> Brief: For the data below, restate word for word only the lines from the line containing "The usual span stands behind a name" through the line containing "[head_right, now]", both ends included.

> Data segment:
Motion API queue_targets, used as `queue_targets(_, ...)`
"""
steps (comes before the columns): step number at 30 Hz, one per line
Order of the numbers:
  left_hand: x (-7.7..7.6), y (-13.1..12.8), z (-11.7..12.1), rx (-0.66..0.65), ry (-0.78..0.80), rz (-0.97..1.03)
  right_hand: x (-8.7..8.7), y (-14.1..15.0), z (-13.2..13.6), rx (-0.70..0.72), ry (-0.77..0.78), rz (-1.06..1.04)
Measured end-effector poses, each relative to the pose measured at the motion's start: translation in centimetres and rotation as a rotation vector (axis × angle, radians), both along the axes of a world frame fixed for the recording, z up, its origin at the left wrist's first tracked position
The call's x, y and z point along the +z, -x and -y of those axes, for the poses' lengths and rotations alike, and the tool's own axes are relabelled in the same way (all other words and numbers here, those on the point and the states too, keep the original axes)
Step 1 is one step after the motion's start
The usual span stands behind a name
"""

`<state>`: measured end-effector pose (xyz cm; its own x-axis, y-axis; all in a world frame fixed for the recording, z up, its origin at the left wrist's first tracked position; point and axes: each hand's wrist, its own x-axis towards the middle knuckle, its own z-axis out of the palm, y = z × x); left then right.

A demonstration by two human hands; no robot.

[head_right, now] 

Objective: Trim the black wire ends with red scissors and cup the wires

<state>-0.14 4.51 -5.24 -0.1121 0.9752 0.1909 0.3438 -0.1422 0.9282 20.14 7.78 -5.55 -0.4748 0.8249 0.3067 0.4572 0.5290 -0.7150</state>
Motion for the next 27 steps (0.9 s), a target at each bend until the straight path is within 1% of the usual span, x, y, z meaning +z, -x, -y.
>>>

> Response to this exercise:
The usual span stands behind a name
"""

`<state>`: measured end-effector pose (xyz cm; its own x-axis, y-axis; all in a world frame fixed for the recording, z up, its origin at the left wrist's first tracked position; point and axes: each hand's wrist, its own x-axis towards the middle knuckle, its own z-axis out of the palm, y = z × x); left then right.

A demonstration by two human hands; no robot.

[head_right, now] 

This is the complete answer.